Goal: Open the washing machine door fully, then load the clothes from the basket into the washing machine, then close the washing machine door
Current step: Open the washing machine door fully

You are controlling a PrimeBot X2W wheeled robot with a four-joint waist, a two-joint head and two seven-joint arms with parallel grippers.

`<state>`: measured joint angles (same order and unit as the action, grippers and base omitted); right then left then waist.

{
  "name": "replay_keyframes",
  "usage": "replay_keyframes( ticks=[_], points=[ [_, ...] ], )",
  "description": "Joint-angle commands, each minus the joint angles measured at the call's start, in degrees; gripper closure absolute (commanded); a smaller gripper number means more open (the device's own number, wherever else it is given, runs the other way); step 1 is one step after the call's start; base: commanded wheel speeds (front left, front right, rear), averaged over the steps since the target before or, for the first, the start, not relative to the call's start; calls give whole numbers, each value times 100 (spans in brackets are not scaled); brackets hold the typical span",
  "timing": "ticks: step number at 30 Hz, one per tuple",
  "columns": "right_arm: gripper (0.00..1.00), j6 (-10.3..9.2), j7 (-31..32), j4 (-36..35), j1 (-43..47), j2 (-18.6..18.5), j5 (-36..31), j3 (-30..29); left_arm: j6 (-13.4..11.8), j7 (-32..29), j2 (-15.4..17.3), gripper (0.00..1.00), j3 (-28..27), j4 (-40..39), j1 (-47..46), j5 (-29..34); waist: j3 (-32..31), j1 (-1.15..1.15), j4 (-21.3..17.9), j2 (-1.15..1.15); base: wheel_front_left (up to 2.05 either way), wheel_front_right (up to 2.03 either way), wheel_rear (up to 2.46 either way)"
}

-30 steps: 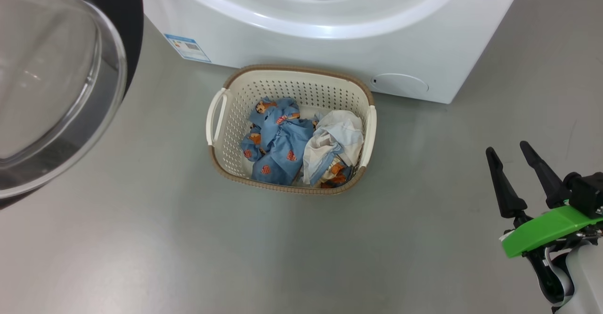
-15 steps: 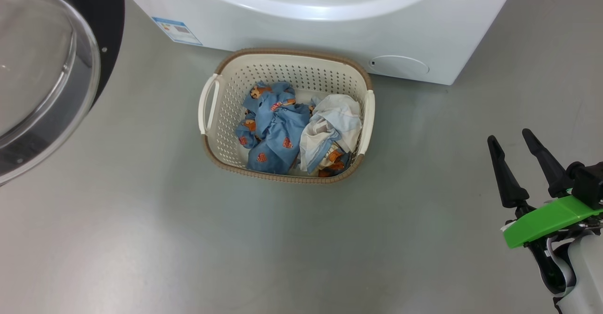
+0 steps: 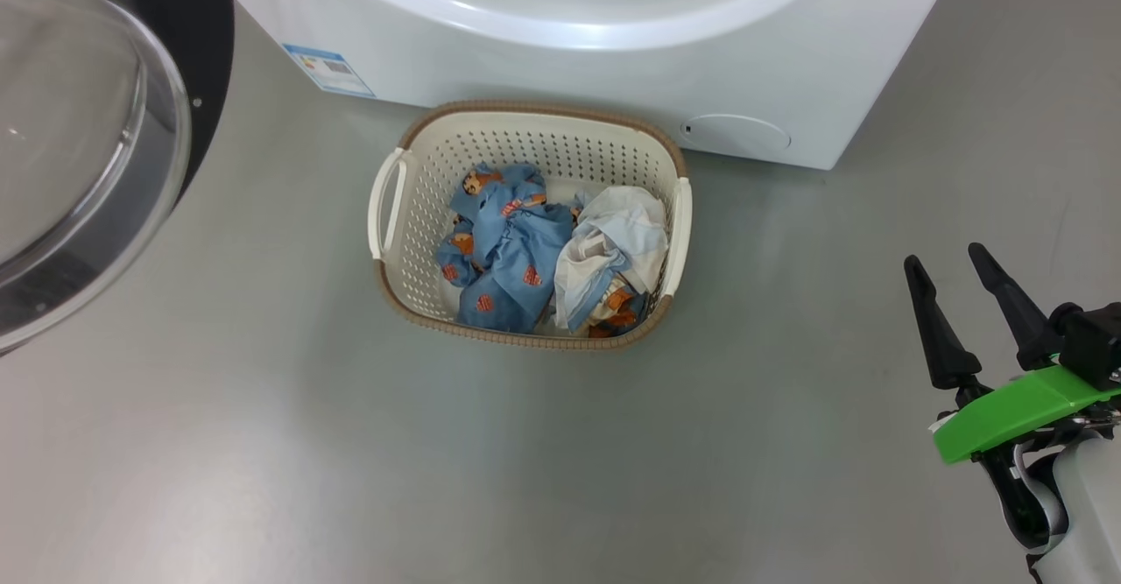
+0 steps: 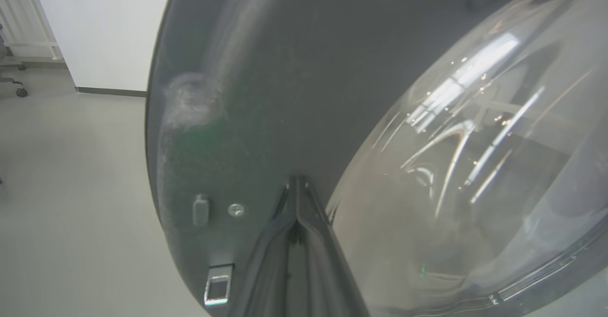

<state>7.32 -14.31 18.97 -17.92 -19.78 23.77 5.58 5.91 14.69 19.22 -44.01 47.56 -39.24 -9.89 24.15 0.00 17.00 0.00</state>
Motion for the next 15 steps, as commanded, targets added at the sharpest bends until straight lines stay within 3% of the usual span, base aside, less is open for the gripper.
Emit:
replay_keyframes(
  ticks=[1, 15],
  points=[
    [0, 17, -69, -99, 14, 7, -15, 139, 56, 30, 321, 100, -101, -243, 154, 73, -118, 0, 10, 0, 0, 0, 0],
    [0, 17, -69, 10, 258, 152, 50, 150, 154, 30, -463, 100, 37, -1202, 1181, -26, -841, 0, 60, 0, 0, 0, 0]
  ],
)
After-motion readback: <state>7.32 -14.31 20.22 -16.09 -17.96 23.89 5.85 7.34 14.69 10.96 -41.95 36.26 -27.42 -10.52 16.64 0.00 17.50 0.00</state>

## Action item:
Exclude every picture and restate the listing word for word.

## Your solution:
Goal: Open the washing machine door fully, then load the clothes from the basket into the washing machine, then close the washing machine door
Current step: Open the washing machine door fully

You are controlling a PrimeBot X2W wheeled robot with a four-joint waist, a two-joint head and two seven-joint arms with parallel grippers.

`<state>`: measured joint angles (same order and unit as the action, grippers and base omitted); right then left then waist.

{
  "name": "replay_keyframes",
  "usage": "replay_keyframes( ticks=[_], points=[ [_, ...] ], )",
  "description": "Joint-angle commands, each minus the joint angles measured at the call's start, in degrees; gripper closure absolute (commanded); a smaller gripper number means more open (the device's own number, wherever else it is given, runs the other way); step 1 is one step after the call's start; base: commanded wheel speeds (front left, front right, rear), averaged over the steps since the target before or, for the first, the start, not relative to the call's start; calls give whole numbers, each value times 100 (spans in brackets are not scaled); brackets hold the typical span",
  "timing": "ticks: step number at 30 Hz, one per tuple",
  "columns": "right_arm: gripper (0.00..1.00), j6 (-10.3..9.2), j7 (-31..32), j4 (-36..35), j1 (-43..47), j2 (-18.6..18.5), j5 (-36..31), j3 (-30..29); left_arm: j6 (-13.4..11.8), j7 (-32..29), j2 (-15.4..17.3), gripper (0.00..1.00), j3 (-28..27), j4 (-40..39), j1 (-47..46), j5 (-29..34); waist: j3 (-32..31), j1 (-1.15..1.15), j4 (-21.3..17.9), j2 (-1.15..1.15); base: wheel_front_left (up to 2.05 either way), wheel_front_right (up to 2.03 either way), wheel_rear (up to 2.46 either way)"
}

-30 steps: 
-15 steps: 
+0 steps: 
+0 steps: 

<state>7.32 -14.31 18.97 -17.92 -19.78 23.77 5.58 5.91 14.69 19.22 -44.01 47.56 -39.24 -9.89 24.15 0.00 17.00 0.00</state>
Motion for the next 15 steps, as commanded, targets added at the sharpest bends until straight lines stay within 3% of the usual span, base aside, less is open for the gripper.
Emit:
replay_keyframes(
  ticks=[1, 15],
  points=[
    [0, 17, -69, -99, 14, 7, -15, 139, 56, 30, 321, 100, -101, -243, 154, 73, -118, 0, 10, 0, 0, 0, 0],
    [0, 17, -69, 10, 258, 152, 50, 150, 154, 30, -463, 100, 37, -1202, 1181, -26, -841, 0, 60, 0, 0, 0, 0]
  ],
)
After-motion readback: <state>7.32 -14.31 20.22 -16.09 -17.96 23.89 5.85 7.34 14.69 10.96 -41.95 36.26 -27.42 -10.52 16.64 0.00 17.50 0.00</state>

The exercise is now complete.